“Creed” is a worthy entry in the “Rocky” films pantheon
We live in a world of underdogs. It is a world of our own creation, one where every sideways glance, every misstep, every setback is placed at the feet of some invisible oppressor.
Politicians love to use the natural predisposition towards a downtrodden existence as an excuse to promise change. If we only vote the right way, or buy the right product, or believe the right things, we can stand up and be counted. We can become the success story that has long been denied us.
Everyone is looking for their moment to stare down overwhelming odds and come out on top. Some people have legitimate stumbling blocks to overcome; some people are oppressed in ways we can never imagine. But most of us are only victims of our own narcissism, assuming injustice when there is merely incompetence.
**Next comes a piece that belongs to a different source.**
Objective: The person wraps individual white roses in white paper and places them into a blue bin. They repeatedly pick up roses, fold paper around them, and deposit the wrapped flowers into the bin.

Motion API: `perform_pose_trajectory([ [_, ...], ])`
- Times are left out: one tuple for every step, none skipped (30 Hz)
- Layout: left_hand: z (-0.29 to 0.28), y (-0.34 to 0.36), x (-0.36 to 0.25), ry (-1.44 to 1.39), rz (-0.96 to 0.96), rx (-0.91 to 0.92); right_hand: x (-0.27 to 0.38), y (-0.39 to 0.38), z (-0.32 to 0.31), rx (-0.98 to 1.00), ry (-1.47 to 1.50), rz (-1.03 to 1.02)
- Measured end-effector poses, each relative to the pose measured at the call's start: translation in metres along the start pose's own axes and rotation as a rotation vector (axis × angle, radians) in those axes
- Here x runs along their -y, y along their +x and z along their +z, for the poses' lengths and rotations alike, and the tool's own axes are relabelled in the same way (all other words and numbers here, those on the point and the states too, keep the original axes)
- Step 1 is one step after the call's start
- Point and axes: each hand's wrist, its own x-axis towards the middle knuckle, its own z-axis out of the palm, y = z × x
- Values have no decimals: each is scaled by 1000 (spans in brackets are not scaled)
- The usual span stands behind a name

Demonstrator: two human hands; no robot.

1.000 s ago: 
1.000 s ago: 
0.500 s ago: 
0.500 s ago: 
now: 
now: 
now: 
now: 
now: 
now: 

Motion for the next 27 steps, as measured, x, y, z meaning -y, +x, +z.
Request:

Perhaps this is why sports stories are so powerful. At their core, these are stories about games, about voluntary competition, with roots that begin in youth and continue through to the grave. Teams and contenders are assigned narratives, built through battle terminology, to sate our lust for violent conflict through the arbitrary rules and regulations.
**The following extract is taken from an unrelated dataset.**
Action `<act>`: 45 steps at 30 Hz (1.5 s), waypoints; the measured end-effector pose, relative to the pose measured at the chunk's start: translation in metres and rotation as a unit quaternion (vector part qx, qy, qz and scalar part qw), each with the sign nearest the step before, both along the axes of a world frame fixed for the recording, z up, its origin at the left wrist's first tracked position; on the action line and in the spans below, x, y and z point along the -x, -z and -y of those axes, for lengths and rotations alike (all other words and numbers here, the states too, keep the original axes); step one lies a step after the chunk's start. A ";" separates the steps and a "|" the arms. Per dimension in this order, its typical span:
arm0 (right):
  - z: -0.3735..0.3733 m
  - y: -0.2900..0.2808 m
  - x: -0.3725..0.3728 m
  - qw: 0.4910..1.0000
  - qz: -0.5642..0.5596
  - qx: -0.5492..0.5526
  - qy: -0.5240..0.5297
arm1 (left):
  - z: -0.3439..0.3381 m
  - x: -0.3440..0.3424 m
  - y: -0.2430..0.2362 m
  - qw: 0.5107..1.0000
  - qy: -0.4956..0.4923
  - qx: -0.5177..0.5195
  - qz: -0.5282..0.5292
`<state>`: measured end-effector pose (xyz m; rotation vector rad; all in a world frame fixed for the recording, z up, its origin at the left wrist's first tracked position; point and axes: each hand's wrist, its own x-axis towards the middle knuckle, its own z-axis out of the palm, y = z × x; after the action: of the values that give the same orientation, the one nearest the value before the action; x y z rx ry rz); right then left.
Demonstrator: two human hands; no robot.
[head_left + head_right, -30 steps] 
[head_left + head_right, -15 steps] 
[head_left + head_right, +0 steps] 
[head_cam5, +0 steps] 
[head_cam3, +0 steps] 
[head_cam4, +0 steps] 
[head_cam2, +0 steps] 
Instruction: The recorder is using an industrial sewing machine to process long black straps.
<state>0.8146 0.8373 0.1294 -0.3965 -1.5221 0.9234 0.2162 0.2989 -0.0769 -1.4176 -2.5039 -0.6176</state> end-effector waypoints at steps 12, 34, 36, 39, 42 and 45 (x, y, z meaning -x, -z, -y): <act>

Fighting sports, like MMA and boxing, are perhaps the closest we have to the roots of gladiatorial combat, and as such the stories we assign to fighters are almost always archetypical. They are either noble, humble warriors or dangerous, angry demons.
Archetypes make for stories. The “Rocky” films have been, for generations, purveyors of such archetypes, although the original blurred these lines somewhat. As the series progressed (save for 2006’s “Rocky Balboa”), these archetypes became more and more defined. This year’s sequel, “Creed,” follows the same format, but changes the focus to the son of Apollo Creed, the champion boxer made the sacrificial sidekick of the “Rocky” series. “Creed” is engaging and entertaining, clichéd in the usual Rocky way, and a fitting entry into a long series of Hollywood boxing films.
Everyone in “Creed” is fighting something. Adonis Johnson Creed (Michael B. Jordan) just happens to be the boxer. Donnie, as he’s called, is the illegitimate son of Apollo. After spending years in foster care and group homes, Mary Anne Creed learns of Donnie’s existence and decides to take him in and raise him as her own.
Several years later, Donnie is winning prizefights in Mexico as a self-taught boxer because no one in his life will allow him to train. His desire to fight can’t be contained, however, and Donnie leaves Los Angeles to find his father’s greatest adversary, Rocky Balboa, and receive the training he’s desperate for.
Along the way, he finds a pretty young musician with progressive hearing loss, a sad former boxer with health issues, and a heavyweight champion trying to save his reputation and secure a future for his children.
In its own ham-fisted way, “Creed” is making the argument that everyone is fighting their own battles. No one gets to quit, but it helps to have friends when you need them. “Rocky” movies have never been especially subtle. But the films are banking on the tried-and-true formula outlined in the last “Rocky” film: “It doesn’t matter how hard you hit; it matters how hard you can get hit and keep moving forward.”
To that end, “Creed” is wildly successful. The film is certainly uneven—most of the conversations between Donnie and Bianca can be dismissed as irrelevant—but the fight sequences left members of the audience in my theater cheering. Michael B. Jordon is a talented actor, and director Ryan Coolger, who earned his stripes with 2013’s “Fruitvale Station,” does the “Rocky” series justice without being overly sentimental. Sylvester Stallone continues to fit into the character he created in 1976 like a glove, making him as loveable and inspirational as ever.
Rocky Balboa was never much of a boxer. His talent rested with his ability to take more punishment than his opponent. Sylvester Stallone himself has taken as much punishment as the character, dismissed by those that forget that he was nominated for two Academy Awards. But if the “Rocky” franchise is any indication, there are still several rounds to go. “Creed” shows that there’s a lot more fight left.